MONDO FUMAROLA
Mondo Fumarola è una iniziativa di Giampaolo Schillaci e di Giuseppe Re.
Il devastante denomeno delle “fumarole” deve cessare. Chiamiamo a collaborare attivamente chiunque a qualsiasi titolo abbia a cuore la salute delle persone e dell’ambiente. Ricercatori, Professionisti, Tecnici e gli stessi Operatori del settore. Il comparto della Serricoltura è stato protagonista della Storia del Sud Est della Sicilia, si schieri compatto contro una pratica nefasta che offende l’intero territorio della “Fascia Trasformata”.
Perché Mondo Fumarola
I danni alla salute e all’ambiente connessi alla combustione illegale delle materie plastiche utilizzati negli apprestamenti protetti sono ben noti.
Anziché ridursi con il tempo e con quella che dovrebbe essere l’accresciuta consapevolezza degli operatori del settore, questa pratica così nociva sembra espandersi di pari passo con il continuo ampliamento delle aree occupate da agricoltura protetta, e ciò a dispetto delle continue lamentazioni sulla crisi dei relativi mercati e sulle concorrenze presunte scorrette degli altri Paesi produttori.

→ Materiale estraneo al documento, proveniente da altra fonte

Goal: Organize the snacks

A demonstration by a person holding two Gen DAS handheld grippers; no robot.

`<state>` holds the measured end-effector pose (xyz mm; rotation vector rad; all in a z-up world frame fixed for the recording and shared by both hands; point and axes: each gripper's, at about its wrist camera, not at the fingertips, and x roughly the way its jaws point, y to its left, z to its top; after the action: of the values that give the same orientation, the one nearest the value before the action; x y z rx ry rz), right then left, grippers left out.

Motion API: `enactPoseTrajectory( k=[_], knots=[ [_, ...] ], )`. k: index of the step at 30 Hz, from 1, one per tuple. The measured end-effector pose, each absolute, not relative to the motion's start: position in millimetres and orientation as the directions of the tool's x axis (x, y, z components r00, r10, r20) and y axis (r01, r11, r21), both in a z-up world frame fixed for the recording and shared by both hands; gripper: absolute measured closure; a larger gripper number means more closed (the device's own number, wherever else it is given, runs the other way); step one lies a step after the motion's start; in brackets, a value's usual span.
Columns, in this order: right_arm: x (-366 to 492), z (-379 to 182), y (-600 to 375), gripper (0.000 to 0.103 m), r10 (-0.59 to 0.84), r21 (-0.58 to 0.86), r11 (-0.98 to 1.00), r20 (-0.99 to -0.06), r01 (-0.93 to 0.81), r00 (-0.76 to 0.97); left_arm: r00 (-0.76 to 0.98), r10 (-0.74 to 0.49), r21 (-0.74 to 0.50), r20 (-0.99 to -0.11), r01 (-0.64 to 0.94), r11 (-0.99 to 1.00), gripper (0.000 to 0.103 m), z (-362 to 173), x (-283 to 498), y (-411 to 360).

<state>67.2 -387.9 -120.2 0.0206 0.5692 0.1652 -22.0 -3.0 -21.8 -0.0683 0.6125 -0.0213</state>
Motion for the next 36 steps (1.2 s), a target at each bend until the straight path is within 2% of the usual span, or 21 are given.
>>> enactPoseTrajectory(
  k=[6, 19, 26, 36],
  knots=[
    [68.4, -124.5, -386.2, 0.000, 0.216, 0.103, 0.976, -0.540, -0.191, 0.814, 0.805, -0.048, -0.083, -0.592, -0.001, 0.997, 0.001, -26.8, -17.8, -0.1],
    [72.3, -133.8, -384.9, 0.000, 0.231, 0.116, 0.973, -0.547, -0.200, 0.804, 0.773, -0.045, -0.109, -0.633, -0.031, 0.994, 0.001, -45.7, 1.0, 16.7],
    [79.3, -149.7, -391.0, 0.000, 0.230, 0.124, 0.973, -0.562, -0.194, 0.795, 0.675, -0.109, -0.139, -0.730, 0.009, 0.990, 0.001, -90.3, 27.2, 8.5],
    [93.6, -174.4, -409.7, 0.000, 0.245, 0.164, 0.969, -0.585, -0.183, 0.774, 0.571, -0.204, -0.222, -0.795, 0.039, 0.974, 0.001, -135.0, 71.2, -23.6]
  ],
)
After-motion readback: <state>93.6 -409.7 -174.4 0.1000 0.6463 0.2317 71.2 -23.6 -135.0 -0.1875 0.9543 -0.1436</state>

Nelle aree turistiche il fenomeno è ancora più grave, perché non è in alcun modo ammissibile che quella serricoltura irresponsabilmente portata avanti con sistemi illegali debba mettersi in contrasto con il turismo nazionale e internazionale con il quale ormai molte famiglie in quei comprensori si sostengono.
Mondo Fumarola intende contribuire allo studio del fenomeno, alla sensibilizzazione sia dei cittadini sui danni sulla salute, sull’ambiente e sull’economia che essi subiscono, sia degli operatori sulla necessità di cambiare rotta. Ma anche al reperimento delle soluzioni tecnologiche e organizzative, coinvolgendo, si auspica, ricercatori, studiosi, professionisti e operatori, alcuni dei quali già molto avanti nella ricerca di soluzioni possibili nel campo dello smaltimento corretto dei materiali plastici impiegati in agricoltura, una scommessa che non può essere perduta pena danni che possono essere irreversibili alla salute, all’ambiente, all’economia basata sul turismo.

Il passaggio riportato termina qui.